**Exercise objective:** Give the count of lines in the records that contain the string "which", and write nothing but that number.

**Input material:**

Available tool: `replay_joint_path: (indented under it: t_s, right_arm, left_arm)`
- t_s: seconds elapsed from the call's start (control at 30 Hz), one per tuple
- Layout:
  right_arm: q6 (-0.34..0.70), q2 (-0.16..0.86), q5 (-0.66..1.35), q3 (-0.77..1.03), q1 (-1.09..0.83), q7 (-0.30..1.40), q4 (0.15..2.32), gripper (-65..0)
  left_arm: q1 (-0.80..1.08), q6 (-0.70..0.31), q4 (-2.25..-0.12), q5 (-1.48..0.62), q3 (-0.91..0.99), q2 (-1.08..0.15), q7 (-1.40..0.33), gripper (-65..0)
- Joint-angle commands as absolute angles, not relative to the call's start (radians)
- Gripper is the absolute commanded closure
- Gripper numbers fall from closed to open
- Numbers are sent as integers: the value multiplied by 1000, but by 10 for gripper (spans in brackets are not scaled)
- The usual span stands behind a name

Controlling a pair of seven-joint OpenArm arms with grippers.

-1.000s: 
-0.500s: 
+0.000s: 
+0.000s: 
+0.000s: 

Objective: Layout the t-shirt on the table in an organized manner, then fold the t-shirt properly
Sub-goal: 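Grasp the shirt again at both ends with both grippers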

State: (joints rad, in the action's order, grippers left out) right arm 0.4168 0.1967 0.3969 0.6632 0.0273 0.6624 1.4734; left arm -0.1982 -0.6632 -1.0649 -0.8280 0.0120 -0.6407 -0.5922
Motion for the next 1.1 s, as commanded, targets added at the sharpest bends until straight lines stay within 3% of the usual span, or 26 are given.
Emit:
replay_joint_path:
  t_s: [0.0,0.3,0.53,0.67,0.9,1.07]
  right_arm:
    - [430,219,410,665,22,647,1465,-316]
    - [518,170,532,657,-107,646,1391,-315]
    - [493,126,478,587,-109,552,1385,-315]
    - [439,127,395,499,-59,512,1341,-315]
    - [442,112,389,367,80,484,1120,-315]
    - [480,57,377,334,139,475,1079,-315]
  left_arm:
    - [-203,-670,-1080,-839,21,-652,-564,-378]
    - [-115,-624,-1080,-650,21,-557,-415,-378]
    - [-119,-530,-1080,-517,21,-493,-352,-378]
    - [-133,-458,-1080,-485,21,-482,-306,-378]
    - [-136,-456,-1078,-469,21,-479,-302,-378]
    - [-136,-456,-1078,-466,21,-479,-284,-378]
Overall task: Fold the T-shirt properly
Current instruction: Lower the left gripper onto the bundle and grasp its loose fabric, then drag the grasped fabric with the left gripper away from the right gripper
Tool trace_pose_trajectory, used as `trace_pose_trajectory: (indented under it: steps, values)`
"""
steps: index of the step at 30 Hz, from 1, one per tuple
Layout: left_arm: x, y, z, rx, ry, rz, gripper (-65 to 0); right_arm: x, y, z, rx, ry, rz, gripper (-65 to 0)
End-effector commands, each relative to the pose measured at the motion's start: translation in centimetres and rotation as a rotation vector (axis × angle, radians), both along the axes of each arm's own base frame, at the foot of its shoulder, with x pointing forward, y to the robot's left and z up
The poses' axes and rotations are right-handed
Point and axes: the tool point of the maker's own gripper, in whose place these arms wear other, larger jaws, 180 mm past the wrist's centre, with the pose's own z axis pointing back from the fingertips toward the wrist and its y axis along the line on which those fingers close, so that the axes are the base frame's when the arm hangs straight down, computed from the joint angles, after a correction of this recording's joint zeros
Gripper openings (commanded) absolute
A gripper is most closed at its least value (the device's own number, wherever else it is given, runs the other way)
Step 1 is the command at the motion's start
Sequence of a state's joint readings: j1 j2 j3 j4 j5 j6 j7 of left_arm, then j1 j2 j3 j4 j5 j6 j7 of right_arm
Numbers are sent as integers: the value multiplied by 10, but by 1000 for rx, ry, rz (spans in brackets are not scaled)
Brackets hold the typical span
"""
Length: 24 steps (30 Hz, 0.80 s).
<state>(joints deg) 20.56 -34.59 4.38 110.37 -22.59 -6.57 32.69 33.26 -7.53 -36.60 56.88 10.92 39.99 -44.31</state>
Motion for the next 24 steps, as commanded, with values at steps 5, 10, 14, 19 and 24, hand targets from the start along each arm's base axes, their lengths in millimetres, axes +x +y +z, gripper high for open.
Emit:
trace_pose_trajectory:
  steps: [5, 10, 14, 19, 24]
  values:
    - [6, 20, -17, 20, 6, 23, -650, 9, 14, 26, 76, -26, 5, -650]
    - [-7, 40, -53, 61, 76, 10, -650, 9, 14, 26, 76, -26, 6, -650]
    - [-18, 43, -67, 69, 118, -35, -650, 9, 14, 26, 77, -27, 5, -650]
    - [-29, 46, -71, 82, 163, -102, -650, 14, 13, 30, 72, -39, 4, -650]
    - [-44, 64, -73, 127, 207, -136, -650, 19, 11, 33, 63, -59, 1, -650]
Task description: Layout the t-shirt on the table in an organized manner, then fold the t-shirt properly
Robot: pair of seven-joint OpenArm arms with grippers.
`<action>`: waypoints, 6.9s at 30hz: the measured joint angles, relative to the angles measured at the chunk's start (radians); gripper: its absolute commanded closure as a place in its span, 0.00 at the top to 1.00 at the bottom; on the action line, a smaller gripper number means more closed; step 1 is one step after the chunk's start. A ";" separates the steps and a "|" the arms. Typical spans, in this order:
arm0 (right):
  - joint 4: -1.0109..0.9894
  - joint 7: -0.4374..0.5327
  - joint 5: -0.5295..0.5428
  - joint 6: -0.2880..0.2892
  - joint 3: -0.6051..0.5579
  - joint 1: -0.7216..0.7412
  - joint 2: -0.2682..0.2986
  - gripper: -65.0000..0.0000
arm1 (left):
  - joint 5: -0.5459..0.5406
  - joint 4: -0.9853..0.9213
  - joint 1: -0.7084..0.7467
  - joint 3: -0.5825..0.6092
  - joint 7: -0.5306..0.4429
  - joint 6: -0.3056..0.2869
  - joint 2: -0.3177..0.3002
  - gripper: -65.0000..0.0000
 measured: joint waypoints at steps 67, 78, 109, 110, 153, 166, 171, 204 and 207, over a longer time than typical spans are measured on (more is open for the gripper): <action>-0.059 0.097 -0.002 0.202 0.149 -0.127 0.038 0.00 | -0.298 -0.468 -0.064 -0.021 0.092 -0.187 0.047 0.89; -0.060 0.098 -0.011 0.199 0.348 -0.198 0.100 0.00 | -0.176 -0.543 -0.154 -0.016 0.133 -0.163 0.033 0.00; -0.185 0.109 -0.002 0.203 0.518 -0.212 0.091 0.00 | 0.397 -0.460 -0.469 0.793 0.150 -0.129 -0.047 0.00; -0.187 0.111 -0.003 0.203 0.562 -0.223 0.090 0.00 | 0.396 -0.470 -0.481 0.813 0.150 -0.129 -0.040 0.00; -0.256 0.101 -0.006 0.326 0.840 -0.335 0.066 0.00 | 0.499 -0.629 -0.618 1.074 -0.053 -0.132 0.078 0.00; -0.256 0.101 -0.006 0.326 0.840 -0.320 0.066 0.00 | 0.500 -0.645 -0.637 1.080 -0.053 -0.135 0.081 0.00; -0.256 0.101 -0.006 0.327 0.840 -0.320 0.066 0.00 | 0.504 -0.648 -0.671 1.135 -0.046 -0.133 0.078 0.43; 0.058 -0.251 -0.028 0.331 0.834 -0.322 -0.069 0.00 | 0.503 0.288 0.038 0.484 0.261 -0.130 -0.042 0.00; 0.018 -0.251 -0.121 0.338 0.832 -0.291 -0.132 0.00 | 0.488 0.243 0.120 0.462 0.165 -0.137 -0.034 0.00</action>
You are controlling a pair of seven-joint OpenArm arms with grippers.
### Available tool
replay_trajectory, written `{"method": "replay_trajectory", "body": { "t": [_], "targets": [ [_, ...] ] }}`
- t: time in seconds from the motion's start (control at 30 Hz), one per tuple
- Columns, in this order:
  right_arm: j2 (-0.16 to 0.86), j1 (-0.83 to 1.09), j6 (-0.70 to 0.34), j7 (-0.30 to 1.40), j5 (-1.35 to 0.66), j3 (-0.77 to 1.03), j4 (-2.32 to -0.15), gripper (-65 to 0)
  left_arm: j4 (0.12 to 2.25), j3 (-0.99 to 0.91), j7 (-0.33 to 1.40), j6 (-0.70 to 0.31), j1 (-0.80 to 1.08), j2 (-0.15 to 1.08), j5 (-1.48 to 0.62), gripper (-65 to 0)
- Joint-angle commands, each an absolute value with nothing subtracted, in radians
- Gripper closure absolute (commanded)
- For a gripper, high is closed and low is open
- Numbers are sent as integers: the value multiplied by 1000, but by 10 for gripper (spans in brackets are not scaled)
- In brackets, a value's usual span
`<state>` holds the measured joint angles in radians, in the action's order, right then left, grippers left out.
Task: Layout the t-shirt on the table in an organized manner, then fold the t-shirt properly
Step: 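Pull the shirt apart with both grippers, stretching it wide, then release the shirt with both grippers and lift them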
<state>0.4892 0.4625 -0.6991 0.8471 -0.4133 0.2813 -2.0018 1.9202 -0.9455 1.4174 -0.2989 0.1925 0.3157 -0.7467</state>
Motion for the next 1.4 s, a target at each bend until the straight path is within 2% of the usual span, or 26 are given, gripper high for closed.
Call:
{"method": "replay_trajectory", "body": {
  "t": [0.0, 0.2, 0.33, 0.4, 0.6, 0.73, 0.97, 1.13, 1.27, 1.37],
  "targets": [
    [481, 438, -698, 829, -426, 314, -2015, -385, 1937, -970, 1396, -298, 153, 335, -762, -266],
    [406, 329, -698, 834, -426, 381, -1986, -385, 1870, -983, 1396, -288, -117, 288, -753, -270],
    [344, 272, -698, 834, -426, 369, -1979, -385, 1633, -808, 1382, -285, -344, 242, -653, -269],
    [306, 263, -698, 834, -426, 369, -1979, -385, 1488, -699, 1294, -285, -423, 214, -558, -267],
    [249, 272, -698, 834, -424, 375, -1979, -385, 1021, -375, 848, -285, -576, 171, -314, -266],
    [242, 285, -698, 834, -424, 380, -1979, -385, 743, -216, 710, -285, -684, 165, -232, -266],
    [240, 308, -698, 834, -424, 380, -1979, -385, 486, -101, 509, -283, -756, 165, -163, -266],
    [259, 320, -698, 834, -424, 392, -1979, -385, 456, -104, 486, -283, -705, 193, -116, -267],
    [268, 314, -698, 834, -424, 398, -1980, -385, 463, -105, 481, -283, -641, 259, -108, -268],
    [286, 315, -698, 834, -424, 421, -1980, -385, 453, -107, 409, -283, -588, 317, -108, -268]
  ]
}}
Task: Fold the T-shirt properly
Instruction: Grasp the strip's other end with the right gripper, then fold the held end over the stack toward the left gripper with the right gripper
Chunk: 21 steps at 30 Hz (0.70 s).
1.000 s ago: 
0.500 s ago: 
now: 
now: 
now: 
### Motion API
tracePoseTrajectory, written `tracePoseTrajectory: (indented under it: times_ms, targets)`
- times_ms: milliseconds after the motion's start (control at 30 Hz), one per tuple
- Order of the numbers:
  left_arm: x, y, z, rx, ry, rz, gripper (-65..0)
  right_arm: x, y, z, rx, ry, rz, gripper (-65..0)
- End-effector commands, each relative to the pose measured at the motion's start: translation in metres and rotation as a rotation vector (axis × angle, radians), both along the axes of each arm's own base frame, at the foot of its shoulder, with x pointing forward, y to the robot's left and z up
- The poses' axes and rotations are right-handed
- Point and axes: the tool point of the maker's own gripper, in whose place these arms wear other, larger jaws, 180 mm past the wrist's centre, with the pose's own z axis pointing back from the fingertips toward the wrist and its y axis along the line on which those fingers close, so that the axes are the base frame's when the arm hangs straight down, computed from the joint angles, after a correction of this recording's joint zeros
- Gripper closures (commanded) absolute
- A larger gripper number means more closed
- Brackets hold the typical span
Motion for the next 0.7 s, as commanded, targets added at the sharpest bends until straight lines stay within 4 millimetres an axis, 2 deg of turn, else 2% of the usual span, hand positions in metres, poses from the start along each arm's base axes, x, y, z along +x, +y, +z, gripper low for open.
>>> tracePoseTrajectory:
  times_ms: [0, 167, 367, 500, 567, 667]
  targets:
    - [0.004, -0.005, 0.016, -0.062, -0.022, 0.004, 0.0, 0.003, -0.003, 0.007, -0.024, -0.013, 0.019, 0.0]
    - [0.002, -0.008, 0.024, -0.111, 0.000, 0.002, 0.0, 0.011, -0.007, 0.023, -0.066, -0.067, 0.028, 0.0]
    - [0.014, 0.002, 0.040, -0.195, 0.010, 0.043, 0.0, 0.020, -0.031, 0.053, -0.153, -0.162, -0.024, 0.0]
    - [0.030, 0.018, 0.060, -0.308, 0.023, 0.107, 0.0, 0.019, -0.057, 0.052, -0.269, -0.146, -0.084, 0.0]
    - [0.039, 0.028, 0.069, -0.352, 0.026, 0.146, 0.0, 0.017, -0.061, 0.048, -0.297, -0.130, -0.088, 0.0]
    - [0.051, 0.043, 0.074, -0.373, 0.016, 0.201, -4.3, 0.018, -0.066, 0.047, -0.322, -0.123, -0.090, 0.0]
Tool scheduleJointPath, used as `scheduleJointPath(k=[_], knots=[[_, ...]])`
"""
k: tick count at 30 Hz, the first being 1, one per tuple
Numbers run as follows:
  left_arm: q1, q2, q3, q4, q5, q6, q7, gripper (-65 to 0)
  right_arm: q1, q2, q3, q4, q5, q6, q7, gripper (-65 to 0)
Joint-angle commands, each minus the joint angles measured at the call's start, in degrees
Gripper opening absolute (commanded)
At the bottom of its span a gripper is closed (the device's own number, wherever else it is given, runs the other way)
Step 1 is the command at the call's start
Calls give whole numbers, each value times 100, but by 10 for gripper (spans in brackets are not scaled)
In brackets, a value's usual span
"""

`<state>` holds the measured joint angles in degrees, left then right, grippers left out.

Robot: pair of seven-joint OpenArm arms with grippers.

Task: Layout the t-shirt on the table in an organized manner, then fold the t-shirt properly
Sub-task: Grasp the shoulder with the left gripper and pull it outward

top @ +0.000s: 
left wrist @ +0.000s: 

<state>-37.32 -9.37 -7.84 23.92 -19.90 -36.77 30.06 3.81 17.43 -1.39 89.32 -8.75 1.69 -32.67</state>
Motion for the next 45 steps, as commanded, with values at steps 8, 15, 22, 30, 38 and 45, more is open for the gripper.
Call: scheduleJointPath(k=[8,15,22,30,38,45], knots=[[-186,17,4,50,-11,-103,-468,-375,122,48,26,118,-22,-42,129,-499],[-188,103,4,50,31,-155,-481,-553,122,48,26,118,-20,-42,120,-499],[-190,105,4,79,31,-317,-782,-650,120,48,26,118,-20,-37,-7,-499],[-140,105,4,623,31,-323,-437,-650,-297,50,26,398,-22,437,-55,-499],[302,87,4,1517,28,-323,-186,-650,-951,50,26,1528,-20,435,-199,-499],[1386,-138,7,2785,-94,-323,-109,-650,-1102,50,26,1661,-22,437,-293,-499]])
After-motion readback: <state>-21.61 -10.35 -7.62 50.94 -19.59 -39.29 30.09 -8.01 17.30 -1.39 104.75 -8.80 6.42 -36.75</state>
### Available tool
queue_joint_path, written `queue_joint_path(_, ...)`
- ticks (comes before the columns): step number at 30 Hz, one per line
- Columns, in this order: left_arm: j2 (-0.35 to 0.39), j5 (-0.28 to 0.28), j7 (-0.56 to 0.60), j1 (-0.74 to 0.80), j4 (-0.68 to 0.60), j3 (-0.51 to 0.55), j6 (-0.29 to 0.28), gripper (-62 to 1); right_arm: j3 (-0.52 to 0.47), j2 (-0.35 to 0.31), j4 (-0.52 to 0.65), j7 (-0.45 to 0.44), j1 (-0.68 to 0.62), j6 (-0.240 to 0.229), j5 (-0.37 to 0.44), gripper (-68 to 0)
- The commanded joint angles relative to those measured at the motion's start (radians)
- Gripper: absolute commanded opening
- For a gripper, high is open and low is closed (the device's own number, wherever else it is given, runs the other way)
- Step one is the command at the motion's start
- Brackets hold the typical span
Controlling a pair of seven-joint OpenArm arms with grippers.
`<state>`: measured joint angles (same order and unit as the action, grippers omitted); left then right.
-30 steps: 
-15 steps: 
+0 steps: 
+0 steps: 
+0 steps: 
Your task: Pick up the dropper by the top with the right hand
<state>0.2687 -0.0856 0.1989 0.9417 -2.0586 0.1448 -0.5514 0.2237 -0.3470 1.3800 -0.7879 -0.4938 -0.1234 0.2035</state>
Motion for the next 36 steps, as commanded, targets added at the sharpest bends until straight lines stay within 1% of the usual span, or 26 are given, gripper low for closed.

**Task answer:** 2